Updated: Sep 10, 2008
Juvenile pilocytic astrocytomas occur more often in children and young adults. They are the most common astrocytic tumors in children, accounting for 80-85% of cerebellar astrocytomas and 60% of optic gliomas.
Juvenile pilocytic astrocytomas usually arise in the cerebellum, brainstem, hypothalamic region, or optic pathways, but they may occur in any area where astrocytes are present, including the cerebral hemispheres and the spinal cord. The most common site of occurrence of juvenile pilocytic astrocytoma is the cerebellum.1
These tumors are usually discrete, indolent lesions associated with cyst formation. The cysts may be unilocular or multilocular, with an associated tumor nodule.

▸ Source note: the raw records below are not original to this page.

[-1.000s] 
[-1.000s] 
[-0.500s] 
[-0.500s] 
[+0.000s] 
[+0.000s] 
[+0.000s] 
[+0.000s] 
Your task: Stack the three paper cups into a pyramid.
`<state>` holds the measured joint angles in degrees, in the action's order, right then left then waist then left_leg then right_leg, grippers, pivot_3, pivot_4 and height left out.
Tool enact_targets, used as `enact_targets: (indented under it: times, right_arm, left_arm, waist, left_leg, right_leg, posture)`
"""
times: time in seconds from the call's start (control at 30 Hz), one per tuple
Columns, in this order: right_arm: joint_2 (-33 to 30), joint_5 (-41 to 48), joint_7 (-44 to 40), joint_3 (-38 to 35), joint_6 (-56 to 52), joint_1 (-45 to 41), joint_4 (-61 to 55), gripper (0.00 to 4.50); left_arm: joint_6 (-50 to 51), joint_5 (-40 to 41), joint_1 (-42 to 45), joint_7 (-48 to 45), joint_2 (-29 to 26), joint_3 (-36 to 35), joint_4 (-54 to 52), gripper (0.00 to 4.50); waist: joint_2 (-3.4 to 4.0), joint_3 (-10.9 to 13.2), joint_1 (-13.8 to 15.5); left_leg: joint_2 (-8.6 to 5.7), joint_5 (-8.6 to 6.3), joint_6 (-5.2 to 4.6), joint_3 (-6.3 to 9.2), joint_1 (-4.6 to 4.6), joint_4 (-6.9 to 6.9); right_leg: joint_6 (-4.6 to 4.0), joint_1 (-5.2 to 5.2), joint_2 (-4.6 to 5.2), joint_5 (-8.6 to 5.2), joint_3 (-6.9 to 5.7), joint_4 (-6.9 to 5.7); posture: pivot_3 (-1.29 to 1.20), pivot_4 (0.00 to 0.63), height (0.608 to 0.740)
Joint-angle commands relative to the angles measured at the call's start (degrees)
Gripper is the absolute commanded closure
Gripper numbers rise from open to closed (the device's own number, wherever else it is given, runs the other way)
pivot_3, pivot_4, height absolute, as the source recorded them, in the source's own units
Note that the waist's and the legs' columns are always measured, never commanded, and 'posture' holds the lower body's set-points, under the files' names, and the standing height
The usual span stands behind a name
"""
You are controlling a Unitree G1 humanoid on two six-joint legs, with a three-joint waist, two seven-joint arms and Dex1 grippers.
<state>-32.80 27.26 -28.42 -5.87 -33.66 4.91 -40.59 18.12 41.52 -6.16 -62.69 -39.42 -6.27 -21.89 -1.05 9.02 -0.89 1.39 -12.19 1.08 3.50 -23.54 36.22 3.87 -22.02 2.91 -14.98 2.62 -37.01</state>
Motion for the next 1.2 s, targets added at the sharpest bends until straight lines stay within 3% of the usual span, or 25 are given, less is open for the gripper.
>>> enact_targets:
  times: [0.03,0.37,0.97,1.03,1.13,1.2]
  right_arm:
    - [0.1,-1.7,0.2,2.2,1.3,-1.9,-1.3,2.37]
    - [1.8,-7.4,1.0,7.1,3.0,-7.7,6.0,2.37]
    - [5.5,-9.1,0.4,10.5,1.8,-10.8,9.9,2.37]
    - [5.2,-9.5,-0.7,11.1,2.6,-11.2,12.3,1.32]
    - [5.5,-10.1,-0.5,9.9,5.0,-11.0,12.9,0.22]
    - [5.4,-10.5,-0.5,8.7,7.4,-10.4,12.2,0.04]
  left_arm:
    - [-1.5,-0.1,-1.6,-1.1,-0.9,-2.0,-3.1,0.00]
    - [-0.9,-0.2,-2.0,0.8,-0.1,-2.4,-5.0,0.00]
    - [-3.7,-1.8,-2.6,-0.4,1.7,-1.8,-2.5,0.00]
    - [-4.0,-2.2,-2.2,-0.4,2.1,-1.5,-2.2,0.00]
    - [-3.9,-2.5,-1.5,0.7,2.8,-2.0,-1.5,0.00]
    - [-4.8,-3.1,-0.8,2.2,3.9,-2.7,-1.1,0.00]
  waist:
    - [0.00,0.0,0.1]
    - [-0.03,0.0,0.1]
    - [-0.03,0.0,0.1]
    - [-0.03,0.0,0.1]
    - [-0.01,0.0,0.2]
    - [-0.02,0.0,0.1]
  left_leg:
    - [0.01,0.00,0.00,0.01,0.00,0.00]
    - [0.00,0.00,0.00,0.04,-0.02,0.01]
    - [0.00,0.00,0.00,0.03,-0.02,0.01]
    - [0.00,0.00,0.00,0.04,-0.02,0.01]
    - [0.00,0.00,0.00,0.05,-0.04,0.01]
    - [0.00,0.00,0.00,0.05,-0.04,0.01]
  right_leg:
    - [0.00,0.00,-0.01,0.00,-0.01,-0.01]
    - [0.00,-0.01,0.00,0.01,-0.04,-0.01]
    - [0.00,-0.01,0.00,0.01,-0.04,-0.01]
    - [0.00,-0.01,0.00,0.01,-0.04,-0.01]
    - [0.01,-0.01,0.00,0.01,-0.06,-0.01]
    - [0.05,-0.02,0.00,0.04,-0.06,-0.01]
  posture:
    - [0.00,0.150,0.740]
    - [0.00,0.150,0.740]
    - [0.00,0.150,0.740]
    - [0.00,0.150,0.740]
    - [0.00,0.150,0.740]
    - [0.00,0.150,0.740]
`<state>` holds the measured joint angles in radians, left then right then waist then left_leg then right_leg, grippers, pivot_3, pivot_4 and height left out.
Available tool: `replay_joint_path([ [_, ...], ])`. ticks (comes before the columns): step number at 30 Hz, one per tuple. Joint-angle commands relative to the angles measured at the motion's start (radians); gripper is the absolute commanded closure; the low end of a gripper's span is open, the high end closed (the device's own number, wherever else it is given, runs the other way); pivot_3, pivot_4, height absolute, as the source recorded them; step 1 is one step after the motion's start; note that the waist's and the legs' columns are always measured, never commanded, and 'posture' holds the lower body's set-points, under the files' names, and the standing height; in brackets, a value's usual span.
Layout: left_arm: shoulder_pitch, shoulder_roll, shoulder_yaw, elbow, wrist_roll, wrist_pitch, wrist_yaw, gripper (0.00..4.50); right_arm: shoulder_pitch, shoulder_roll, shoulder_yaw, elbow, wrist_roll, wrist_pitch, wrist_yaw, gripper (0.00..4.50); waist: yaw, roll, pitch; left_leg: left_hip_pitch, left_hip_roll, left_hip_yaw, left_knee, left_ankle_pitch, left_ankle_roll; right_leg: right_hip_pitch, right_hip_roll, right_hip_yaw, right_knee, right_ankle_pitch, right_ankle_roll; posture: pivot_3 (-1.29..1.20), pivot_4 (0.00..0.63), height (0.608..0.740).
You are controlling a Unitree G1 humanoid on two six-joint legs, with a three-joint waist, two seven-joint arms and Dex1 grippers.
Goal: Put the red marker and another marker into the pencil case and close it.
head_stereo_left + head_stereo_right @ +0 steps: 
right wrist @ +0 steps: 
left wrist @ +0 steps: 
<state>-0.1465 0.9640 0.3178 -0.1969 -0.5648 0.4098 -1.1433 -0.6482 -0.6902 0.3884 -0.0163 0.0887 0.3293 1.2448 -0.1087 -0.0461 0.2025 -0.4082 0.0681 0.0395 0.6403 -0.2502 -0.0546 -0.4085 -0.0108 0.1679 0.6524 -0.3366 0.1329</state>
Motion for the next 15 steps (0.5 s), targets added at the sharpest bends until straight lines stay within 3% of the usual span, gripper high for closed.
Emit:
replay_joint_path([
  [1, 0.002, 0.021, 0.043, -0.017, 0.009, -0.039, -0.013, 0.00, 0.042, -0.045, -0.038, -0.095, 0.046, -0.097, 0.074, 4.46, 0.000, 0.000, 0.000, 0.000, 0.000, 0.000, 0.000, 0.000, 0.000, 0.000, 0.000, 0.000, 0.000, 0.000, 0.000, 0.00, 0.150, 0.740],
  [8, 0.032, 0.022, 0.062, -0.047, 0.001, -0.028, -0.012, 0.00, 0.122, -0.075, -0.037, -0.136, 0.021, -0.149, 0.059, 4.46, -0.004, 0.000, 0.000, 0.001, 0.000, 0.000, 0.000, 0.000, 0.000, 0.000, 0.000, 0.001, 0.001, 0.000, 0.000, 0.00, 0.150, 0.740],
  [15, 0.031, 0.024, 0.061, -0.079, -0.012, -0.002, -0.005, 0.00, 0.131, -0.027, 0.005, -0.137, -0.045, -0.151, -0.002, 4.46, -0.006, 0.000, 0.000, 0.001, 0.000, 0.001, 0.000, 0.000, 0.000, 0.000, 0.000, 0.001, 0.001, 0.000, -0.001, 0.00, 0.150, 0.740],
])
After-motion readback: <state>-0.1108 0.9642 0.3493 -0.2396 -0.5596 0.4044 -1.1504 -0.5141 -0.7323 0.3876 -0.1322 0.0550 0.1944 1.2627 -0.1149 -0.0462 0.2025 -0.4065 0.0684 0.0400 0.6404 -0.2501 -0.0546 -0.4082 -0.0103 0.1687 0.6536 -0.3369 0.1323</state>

The most common presenting symptoms are associated with increased intracranial pressure resulting from mass effect or hydrocephalus. Symptoms may include headache, nausea, vomiting, irritability, ataxia, and visual complaints, depending on the site of occurrence.1,2,3,4,5,6,7,8
Related eMedicine topics:The etiologic factors of juvenile pilocytic astrocytomas are unknown. Transformation to a malignant high-grade tumor is rare.
Juvenile pilocytic astrocytoma is associated with neurofibromatosis type 1 (NF1), an autosomal-dominant disorder characterized by the development of benign tumors, as well as some malignant tumors. Optic gliomas, 60% of which are pilocytic astrocytomas, are common tumors in patients with this disorder. Patients with optic pilocytic astrocytomas associated with NF1 usually have better outcomes than other patients with juvenile pilocytic astrocytomas because optic pilocytic astrocytomas are more likely to be confined to the optic nerve. Bilateral optic gliomas are more common in patients with NF1.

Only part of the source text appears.